恋愛とは何ぞや

男女間に於ける恋愛なるものは、その原因全く霊作用である事を私は世の青年男女に告げたいのである。それに就て二つの例を挙げてみよう。

私は実業に従事してゐた頃、私の事務所で傭ってゐた廿歳位の女子美術学校の生徒があった。私の営業が美術品で、その図案の仕事をさしてあった。名はTといふ。或日Tの学友である一人の美しい十八九のUといふ女性が訪ねて来た。Tが執務中なので応接室に待たしておいた。私は何気なくそのUなる女を見た時、あまりにも沈みきってゐるのに何かしら不安な気持がした。私は凝乎としてゐられないのでソットTの部屋へ行き、Uに就て質ねた。最初はなかなか本当の事を言はなかったが、私が根強く訊くので、次の如き真相を語った。それは斯うである。Tは彼女と相当前から同性愛に陥ってゐた処、最近Tの母親に知れ、厳しく戒められ、Uとの関係を打切るか学校を退学するかといふ所まで押迫って来た。二人は終に相談の結果、今宵を期して情死しようとしたのである。私は驚くと共に、兎も角Tを別室へ呼び霊査をした処、憑霊が口を切った。それは家鴨の霊で、その告白によれば数ケ月前にTに憑依した事、Uには鴬の霊が憑依してをり、その鴬が愛らしくて堪らないといふ--その為である事が解った。私は此家鴨の霊を叱責戒め、終に離脱させた。其結果Tは目の覚めたる如くUを愛する心が消え、単なる友人以上には出でない事になった。然しそれまでには数回の霊治療を行った事は勿論である。私は斯事によって恋愛関係は霊作用であると共に、一方だけの解決で可い事を知った。

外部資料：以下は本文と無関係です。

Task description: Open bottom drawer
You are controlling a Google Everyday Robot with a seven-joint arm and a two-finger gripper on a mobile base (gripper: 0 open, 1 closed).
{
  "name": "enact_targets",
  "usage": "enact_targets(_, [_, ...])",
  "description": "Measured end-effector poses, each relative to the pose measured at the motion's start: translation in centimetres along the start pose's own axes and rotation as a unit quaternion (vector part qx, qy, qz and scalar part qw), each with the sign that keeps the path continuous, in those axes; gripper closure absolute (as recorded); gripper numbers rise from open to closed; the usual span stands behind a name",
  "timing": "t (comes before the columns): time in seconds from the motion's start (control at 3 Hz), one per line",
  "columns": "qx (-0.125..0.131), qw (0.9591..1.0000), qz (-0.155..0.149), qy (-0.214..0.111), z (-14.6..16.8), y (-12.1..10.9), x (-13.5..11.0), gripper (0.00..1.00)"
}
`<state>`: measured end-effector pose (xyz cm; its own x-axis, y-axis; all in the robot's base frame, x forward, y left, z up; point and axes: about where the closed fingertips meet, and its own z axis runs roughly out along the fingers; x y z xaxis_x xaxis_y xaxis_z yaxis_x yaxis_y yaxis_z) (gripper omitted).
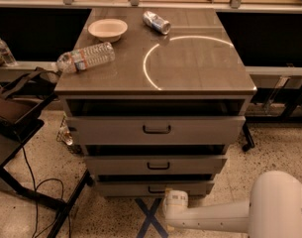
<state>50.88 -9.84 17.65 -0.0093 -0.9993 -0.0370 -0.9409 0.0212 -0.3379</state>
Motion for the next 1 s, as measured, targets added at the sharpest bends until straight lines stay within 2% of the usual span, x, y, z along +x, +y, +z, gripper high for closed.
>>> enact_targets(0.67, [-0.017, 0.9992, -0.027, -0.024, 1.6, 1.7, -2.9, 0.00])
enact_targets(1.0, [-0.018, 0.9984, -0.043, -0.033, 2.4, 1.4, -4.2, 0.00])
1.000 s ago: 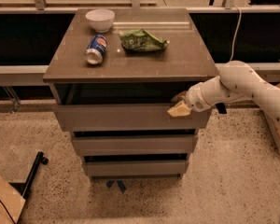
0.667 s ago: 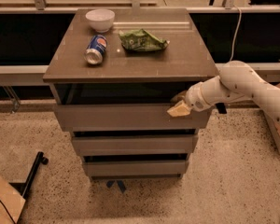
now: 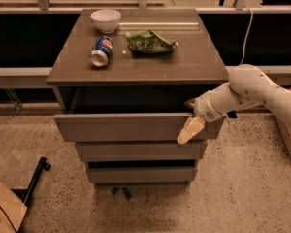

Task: Open top drawer

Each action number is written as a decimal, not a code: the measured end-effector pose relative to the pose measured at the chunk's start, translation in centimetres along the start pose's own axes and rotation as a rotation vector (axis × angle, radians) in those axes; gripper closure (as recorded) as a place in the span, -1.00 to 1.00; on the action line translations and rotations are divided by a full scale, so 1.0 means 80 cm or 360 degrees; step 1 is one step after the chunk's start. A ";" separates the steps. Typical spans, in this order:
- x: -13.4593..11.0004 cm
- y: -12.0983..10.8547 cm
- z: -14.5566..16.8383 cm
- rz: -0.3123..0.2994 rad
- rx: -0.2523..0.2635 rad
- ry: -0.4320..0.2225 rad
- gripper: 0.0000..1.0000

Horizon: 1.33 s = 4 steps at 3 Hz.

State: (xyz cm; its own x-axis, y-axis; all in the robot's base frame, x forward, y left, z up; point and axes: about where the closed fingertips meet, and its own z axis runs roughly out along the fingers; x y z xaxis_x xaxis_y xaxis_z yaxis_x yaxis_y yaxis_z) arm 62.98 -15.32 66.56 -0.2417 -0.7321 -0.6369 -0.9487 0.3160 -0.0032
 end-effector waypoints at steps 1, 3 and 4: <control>0.048 0.060 -0.026 0.0064 -0.0107 0.0206 -1.00; 0.050 0.062 -0.030 0.0070 -0.0116 0.0220 -1.00; 0.034 0.057 -0.023 0.0008 -0.0125 0.0216 -1.00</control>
Offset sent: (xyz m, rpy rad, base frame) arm -0.1924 -0.0855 -0.0112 -0.2625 0.3719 0.0247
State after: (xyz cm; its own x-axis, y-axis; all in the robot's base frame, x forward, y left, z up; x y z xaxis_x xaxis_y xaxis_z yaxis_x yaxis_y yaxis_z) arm 57.59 -16.95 66.23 -0.2670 -0.8071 -0.5266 -0.9591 0.2757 0.0637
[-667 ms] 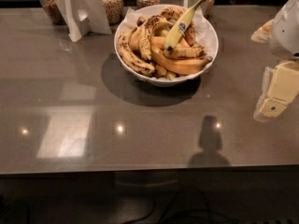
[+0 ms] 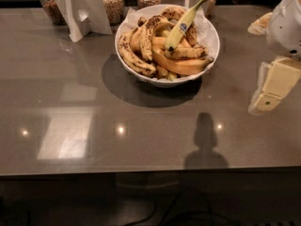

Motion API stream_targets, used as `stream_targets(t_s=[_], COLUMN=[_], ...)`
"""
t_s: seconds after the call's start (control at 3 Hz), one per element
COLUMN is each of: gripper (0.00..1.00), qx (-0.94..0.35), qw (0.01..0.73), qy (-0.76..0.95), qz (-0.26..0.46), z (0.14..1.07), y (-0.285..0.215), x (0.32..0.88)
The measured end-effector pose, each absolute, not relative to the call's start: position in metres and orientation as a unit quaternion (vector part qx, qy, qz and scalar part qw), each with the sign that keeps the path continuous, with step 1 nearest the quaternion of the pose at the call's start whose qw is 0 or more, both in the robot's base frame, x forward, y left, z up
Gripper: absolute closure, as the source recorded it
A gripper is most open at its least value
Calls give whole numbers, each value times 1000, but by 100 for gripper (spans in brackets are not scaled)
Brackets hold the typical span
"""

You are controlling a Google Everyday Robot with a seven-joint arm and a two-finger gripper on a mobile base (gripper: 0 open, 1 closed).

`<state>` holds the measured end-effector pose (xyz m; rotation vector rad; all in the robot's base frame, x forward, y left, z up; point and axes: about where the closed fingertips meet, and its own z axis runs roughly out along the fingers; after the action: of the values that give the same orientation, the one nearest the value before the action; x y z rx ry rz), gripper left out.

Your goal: Pick banana from white bowl

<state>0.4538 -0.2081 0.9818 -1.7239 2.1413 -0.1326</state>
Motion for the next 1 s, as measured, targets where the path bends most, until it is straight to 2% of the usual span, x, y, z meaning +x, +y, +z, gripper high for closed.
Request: stream_targets(t_s=[0.67, 1.0], gripper=[0, 0], qx=[-670, -711], qw=[308, 331], qy=[670, 612], qz=[-84, -99], z=[1008, 1017], y=[-170, -158], x=[522, 556])
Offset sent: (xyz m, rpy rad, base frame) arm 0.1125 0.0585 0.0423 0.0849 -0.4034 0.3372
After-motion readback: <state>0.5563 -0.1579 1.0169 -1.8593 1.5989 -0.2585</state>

今一つの例として斯ういふ事があった。某大学生と、談偶々霊の有無に就て論じた。彼は自分を霊査してくれ、といふので、私は快諾し早速霊査に取掛った。間もなく彼は無我に陥った。之は憑霊が浮いた為である。私は『あなたは誰方です』と訊いた。憑霊『妾は浅草公園の○○といふ矢場の傭女で○○といふものですが、此○○さんは妾 は好きですきでならないので、来て貰ひたいと思ってもなかなか来てくれないから、憑いたのです。どうか妾の所へ来るやうに言ふて戴きたい』と言ふので、私は 承知したので、霊は喜んで離脱した。それと同時に覚醒した彼はキョトンと目を瞠 ってゐる。私は彼に向って、『○○の○○といふ女を知ってゐるか』と訊くと、彼 は喫驚して、『先生どうしてその女を御存じですか』といふ。私は『タッタ今、君から聞いた』といふと、彼は驚いて『無我の裡に、飛んでもない事を喋舌った』と大笑ひした事があった。之は勿論生霊の憑依である。